As I watched the crowds swell in Los Angeles and Phoenix, I recalled the sacrifices of my Mexican grandparents to give me an American life.
Times were different when my grandparents emigrated in the 1950s. America was thankful for their willingness to leave family, home and country to help build a stronger America. Back then immigrants were encouraged through workers' permits to join the American dream.
By becoming Americans, my grandparents forfeited their own future for that of their children. They couldn't speak the language and had little education, but as California farm workers, they found employment.
Like many children of immigrants, we have worked to repay our family debt and honor our American birth. My father served his country during the Vietnam era and became a university professor.
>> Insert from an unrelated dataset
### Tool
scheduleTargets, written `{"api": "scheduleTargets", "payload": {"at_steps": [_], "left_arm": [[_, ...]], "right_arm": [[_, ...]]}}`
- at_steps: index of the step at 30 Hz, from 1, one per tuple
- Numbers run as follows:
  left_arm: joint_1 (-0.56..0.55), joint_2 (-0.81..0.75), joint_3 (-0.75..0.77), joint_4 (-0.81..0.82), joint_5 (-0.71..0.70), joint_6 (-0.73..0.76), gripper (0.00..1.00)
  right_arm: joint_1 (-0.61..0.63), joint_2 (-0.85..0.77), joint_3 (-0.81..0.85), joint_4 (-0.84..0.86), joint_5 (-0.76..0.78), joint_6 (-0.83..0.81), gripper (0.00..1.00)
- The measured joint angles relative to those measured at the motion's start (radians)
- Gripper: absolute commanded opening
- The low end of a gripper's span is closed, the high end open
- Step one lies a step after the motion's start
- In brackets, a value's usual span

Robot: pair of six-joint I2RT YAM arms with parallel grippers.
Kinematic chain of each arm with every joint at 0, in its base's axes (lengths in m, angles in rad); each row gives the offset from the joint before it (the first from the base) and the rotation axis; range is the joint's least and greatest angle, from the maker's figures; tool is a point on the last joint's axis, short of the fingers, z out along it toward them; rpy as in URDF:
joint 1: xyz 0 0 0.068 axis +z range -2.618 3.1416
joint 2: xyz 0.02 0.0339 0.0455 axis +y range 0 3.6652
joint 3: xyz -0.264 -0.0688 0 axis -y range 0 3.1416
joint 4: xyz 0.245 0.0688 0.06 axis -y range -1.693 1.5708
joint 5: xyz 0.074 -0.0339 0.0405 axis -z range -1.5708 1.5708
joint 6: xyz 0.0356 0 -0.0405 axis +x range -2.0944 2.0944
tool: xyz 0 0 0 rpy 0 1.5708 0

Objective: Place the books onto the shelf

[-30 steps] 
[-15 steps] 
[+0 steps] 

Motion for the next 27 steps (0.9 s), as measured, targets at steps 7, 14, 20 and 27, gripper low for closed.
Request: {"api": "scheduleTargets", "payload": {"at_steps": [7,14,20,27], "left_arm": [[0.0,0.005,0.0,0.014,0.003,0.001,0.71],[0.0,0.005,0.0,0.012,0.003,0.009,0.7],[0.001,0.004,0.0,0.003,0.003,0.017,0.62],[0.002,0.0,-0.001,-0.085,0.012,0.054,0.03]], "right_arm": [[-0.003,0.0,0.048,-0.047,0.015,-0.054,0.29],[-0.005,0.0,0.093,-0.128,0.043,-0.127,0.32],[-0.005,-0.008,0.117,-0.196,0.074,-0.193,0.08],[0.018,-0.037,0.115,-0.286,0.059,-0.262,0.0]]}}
But in the years since my grandparents' arrival, America's promise of a dream fulfilled through hard work has been broken and abandoned. Like my grandparents, new immigrants contribute to our nation's economy by working in the unskilled labor force we depend upon. They own houses and pay taxes. Their children are born Americans. But unlike my grandparents, our current immigration regulations will likely never allow them the chance for citizenship.
Even so, millions of immigrants willingly cross our border to fill an ongoing need for agriculture and service workers and to fulfill a responsibility to provide for their children. But the lack of a guest-worker and earned legalization program has resulted in their living in the shadows of an undocumented status.
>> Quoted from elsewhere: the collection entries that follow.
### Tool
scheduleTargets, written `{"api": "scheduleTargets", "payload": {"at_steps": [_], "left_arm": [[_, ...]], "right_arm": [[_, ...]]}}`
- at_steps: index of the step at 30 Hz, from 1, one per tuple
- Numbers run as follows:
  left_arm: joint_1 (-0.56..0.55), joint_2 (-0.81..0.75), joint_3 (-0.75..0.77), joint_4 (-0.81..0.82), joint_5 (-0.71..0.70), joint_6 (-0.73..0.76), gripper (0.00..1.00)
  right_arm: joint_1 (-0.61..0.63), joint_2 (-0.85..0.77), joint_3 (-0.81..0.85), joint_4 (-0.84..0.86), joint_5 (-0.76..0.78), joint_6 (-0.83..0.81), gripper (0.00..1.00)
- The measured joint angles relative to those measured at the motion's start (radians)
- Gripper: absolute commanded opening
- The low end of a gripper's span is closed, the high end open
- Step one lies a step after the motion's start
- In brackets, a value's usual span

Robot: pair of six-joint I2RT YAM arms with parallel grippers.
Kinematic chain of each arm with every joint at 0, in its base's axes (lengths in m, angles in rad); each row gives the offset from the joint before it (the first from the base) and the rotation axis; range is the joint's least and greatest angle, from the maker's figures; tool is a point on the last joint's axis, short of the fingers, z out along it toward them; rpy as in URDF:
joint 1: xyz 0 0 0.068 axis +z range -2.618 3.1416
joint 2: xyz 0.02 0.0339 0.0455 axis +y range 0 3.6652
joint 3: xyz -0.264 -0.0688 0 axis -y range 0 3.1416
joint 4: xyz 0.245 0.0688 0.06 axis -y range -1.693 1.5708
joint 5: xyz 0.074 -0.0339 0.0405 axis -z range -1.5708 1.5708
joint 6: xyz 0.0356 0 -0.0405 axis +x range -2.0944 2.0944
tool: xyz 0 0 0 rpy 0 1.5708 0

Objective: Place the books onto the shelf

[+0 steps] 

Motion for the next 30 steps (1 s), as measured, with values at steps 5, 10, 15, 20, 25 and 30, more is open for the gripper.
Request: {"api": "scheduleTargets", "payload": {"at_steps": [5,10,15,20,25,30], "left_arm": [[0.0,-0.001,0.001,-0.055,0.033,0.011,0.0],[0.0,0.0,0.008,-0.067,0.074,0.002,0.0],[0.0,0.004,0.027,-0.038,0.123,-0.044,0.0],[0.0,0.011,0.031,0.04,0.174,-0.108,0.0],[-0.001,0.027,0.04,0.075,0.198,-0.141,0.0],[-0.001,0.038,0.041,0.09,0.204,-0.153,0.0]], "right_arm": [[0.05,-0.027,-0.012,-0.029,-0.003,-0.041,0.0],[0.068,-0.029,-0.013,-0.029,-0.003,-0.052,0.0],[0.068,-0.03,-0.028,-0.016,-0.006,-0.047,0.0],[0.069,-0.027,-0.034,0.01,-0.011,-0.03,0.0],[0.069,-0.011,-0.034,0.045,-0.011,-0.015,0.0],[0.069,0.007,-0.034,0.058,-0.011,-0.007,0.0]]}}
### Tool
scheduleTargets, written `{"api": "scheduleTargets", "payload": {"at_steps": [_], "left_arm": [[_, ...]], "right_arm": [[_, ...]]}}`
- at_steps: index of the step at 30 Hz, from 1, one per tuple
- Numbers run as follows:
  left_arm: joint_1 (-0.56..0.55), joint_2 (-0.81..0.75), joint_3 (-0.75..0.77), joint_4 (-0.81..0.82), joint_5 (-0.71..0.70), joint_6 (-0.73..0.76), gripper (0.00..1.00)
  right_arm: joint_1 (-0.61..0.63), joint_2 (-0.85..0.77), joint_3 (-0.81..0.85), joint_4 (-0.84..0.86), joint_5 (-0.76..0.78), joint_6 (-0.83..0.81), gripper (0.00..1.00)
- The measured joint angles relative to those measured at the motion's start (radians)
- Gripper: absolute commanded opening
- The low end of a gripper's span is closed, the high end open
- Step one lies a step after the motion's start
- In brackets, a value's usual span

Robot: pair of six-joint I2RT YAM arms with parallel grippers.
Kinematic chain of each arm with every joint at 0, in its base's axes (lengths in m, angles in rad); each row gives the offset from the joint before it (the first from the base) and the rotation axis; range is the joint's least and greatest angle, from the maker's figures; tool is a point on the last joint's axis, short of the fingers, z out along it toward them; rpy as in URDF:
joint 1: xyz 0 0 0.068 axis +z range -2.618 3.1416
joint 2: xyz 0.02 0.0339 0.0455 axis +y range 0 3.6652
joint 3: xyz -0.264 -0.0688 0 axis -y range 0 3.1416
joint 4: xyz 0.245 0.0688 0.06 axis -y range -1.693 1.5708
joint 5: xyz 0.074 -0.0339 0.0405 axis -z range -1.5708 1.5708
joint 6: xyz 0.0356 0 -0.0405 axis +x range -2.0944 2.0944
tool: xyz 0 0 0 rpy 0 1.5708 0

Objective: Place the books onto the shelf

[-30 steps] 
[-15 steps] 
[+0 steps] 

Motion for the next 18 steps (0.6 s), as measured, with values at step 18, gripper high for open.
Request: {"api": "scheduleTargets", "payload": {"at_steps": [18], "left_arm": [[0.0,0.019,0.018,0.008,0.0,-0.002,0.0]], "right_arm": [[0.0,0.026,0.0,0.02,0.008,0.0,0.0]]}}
This past week, demonstrators asked our nation to draft immigration reform that considers the best moral and fiscal interests of our country. They asked whether Americans can afford the inflation that will result from raising the wages of 12 million low-paying jobs so current citizens could accept these positions. And how will we foot the bill for jailing immigrants or legally representing those who may have been wrongly detained? Are we prepared to pay for returning millions of people to their home country? What will happen to the American-born children of the undocumented?
The reality is immigrants keep businesses thriving and consumer prices low. And immigration reform that includes border security to keep out those who would commit crimes is as important to law-abiding undocumented immigrants as it is to citizens.
"Si se puede!" has become a test of our country's will to allow people like my grandparents to legally overcome their undocumented status. Bad laws can be fixed. We need lawmakers for immigration reform who honor those who are willing to work to become part of an American family.